Requiring CodecInfo objects is not a good idea: that way
you'd make it impossible to write codecs that work in both
Python 2.5 and 2.4.


----------------------------------------------------------------------

Comment By: Walter Dörwald (doerwalter)
Date: 2006-03-15 12:43

Message:
Logged In: YES 
user_id=89016

Checked in as r43045.

Now what do we do with the funny code in
encoding.search_function()? Of course we could always
*require* the search function to return a CodecInfo object.
(but only after the CJK codecs are updated, and even then we
should have some form of backwards compatibility).

----------------------------------------------------------------------

Comment By: Hye-Shik Chang (perky)
Date: 2006-03-15 12:28

Message:
Logged In: YES 
user_id=55188

1449471 isn't related to incremental codecs.  It includes a
simple patch to visual studio project file.

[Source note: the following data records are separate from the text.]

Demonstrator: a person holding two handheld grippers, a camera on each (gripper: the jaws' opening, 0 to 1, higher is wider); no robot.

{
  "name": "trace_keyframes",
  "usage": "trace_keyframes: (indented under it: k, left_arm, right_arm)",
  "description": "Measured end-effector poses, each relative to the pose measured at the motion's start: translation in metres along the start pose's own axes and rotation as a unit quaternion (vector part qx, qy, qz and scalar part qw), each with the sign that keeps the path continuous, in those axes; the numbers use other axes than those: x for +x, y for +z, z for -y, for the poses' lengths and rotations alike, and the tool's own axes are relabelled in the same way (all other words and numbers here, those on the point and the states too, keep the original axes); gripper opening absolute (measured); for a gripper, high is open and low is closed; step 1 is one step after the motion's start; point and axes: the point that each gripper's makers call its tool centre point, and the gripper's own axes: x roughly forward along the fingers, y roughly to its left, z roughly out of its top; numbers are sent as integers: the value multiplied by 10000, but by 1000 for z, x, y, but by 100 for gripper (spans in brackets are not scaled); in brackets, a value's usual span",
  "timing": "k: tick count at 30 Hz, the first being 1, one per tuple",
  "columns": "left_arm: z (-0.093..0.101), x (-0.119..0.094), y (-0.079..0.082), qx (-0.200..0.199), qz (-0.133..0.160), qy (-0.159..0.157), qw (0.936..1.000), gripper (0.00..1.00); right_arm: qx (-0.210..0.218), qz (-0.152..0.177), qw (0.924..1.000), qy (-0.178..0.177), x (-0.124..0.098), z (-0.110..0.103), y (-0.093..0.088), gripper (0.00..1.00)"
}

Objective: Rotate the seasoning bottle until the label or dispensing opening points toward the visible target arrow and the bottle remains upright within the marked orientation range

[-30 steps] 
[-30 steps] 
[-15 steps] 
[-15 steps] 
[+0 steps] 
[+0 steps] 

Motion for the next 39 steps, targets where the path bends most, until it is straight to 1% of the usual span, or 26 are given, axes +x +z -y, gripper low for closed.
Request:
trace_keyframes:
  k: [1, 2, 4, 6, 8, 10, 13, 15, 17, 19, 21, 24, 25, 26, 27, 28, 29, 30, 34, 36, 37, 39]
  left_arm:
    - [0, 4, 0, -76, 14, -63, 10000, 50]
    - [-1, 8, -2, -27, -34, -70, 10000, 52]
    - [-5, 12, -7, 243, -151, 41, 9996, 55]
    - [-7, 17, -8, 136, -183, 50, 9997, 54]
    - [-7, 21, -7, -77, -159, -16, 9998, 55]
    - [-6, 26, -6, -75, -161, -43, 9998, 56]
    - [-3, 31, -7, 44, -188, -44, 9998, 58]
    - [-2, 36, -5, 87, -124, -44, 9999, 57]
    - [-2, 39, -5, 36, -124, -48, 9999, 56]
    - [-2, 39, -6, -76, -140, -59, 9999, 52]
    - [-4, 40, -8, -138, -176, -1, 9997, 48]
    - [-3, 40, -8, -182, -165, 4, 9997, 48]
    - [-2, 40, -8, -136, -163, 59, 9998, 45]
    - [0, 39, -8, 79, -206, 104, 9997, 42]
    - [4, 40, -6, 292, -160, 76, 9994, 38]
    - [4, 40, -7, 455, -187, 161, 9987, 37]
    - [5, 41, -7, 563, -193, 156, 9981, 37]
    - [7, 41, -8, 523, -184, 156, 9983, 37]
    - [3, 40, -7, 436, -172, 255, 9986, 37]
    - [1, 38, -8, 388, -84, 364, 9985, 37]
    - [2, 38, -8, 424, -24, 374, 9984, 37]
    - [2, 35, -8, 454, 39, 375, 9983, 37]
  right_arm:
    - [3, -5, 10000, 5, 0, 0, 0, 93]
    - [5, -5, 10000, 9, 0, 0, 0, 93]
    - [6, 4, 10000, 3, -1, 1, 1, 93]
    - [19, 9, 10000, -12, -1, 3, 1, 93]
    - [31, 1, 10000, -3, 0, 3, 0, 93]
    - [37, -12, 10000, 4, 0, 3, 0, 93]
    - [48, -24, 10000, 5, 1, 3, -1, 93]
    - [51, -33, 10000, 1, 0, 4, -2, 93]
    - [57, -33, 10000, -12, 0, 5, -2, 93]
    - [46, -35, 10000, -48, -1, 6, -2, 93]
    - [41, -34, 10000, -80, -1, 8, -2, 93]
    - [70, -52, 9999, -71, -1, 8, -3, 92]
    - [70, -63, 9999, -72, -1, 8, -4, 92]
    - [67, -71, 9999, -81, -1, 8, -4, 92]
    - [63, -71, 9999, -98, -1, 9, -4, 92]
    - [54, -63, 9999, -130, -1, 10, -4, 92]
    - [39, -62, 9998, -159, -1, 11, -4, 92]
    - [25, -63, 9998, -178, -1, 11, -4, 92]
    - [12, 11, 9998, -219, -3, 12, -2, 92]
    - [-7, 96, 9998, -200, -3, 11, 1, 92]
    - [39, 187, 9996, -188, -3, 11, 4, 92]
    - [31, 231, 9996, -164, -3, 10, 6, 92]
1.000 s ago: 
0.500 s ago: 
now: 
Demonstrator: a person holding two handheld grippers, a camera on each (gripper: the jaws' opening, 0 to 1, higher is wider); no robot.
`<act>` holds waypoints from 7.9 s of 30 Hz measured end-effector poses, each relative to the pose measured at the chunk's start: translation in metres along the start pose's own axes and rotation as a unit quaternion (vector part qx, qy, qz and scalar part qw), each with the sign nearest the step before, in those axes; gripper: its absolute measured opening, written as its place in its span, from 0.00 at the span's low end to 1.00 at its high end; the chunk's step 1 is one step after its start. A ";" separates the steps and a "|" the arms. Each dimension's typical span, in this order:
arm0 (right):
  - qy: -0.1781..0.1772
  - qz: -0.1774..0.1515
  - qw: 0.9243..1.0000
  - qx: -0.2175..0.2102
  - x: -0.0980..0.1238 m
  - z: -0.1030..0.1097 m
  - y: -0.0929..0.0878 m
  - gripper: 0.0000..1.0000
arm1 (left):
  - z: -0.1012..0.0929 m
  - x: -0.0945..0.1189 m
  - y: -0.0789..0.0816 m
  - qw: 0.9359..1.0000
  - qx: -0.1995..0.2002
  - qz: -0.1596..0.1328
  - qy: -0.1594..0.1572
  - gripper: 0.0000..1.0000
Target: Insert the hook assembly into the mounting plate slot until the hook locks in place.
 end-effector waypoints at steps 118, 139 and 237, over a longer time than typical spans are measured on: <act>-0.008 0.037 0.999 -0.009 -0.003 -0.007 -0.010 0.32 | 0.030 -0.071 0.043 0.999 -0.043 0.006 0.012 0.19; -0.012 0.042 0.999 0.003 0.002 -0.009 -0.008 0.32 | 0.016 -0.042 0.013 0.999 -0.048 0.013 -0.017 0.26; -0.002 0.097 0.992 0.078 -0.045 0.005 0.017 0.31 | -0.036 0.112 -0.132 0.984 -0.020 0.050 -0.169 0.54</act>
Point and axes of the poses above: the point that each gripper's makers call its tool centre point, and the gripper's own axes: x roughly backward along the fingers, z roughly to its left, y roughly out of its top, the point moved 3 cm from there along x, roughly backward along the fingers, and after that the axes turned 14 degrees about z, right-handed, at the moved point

I think Walter is right person to review 1443155 whether it
conforms his interface design. :-) (Thank you in advance!)


----------------------------------------------------------------------

Comment By: M.-A. Lemburg (lemburg)
Date: 2006-03-15 12:13

Message:
Logged In: YES 
user_id=38388

The patch looks OK, accept for some minor glitches such as
this mess :-) ...

+    if not isinstance(entry, codecs.CodecInfo):
+        if not 4 <= len(entry) <= 7:
+             raise CodecRegistryError,\
+                  'module "%s" (%s) failed to register' % \
+                   (mod.__name__, mod.__file__)
+        if not callable(entry[0]) or \
+           not callable(entry[1]) or \
+           (entry[2] is not None and not
callable(entry[2])) or \
+           (entry[3] is not None and not
callable(entry[3])) or \
+           (len(entry) > 4 and entry[4] is not None and not
callable(entry[4])) or \
+           (len(entry) > 5 and entry[5] is not None and not
callable(entry[5])):
             raise CodecRegistryError,\
-                  'incompatible codecs in module "%s" (%s)' % \
-                  (mod.__name__, mod.__file__)
+                'incompatible codecs in module "%s" (%s)' % \
+                (mod.__name__, mod.__file__)
+        if len(entry)<7 or entry[6] is None:
+            entry += (None,)*(6-len(entry)) +
(mod.__name__.split(".", 1)[1],)
+        entry = codecs.CodecInfo(*entry)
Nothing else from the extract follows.